- Task instructions -
Leave the pictures out and quote every line from the start of the listing to the line with "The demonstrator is", inclusive.

- Collected material -
^^^^^^^^^^^^^^^^
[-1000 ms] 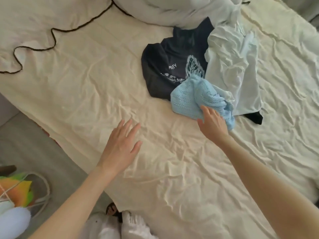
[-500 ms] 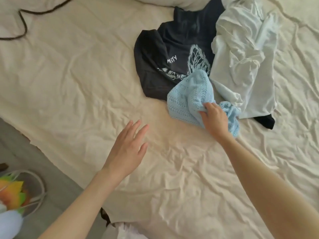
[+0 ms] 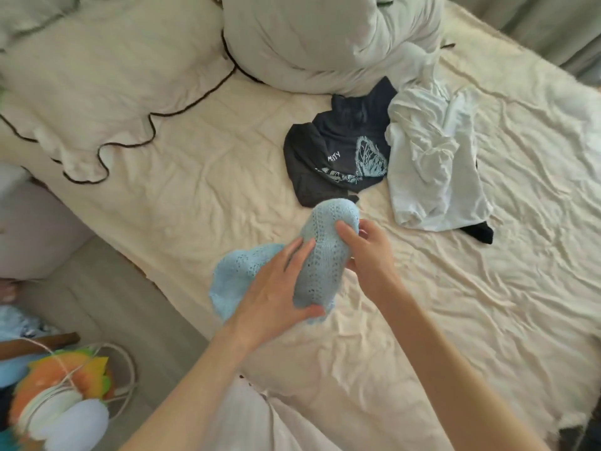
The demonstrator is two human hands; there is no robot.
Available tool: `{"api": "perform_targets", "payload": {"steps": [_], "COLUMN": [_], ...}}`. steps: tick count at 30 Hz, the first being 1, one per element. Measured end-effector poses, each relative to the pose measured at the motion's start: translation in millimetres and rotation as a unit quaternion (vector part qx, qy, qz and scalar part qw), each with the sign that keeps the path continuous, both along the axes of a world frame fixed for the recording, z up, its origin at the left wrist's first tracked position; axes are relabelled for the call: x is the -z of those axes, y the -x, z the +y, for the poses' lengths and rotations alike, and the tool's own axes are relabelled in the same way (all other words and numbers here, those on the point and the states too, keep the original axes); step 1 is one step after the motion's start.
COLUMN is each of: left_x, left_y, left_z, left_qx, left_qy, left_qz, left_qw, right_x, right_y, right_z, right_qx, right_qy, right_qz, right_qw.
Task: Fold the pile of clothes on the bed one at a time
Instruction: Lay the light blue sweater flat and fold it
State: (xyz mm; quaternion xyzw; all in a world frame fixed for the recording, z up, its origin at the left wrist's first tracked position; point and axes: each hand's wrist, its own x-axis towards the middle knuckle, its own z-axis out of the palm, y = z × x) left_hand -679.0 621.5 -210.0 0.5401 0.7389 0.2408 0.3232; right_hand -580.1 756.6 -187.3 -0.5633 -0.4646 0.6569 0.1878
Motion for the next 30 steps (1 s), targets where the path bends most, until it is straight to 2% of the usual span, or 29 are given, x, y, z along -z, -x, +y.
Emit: {"api": "perform_targets", "payload": {"steps": [2, 6, 9, 12, 15, 18, 23, 25, 27, 28, 30], "left_x": [-20.9, -72.0, -121.5, -167.8, -204.1, -232.3, -278.9, -297.0, -313.0, -319.6, -329.9], "left_y": [5.5, 25.0, 48.7, 73.6, 94.3, 110.3, 125.4, 130.8, 138.6, 144.5, 160.2], "left_z": [-15.7, -29.6, -29.5, -31.2, -40.4, -50.9, -62.1, -64.8, -68.6, -71.4, -80.3], "left_qx": [-0.031, -0.122, -0.169, -0.254, -0.321, -0.305, -0.278, -0.262, -0.248, -0.251, -0.274], "left_qy": [-0.016, -0.071, -0.134, -0.181, -0.199, -0.185, -0.211, -0.234, -0.247, -0.25, -0.25], "left_qz": [0.001, -0.063, -0.102, -0.139, -0.211, -0.192, -0.14, -0.108, -0.06, -0.017, 0.084], "left_qw": [0.999, 0.988, 0.971, 0.94, 0.902, 0.914, 0.927, 0.93, 0.935, 0.935, 0.925], "right_x": [-26.5, -81.8, -126.0, -162.8, -183.5, -193.8, -205.3, -204.4, -206.4, -210.0, -225.3], "right_y": [5.4, 18.0, 27.4, 32.9, 37.6, 52.5, 81.3, 93.4, 106.3, 110.9, 114.4], "right_z": [-10.7, -24.0, -27.8, -41.7, -66.8, -87.3, -105.7, -116.1, -119.6, -115.8, -97.4], "right_qx": [0.004, -0.039, -0.071, -0.189, -0.346, -0.401, -0.409, -0.398, -0.339, -0.298, -0.237], "right_qy": [0.006, -0.045, -0.07, -0.128, -0.186, -0.212, -0.324, -0.375, -0.455, -0.468, -0.432], "right_qz": [0.012, 0.022, 0.067, 0.12, 0.129, 0.108, 0.033, -0.002, -0.014, -0.005, 0.046], "right_qw": [1.0, 0.998, 0.993, 0.966, 0.911, 0.885, 0.853, 0.837, 0.824, 0.832, 0.869]}}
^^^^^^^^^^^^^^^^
- Solution for this problem -
[-1000 ms] 
[-500 ms] 
[+0 ms] 
The demonstrator is two human hands; there is no robot.

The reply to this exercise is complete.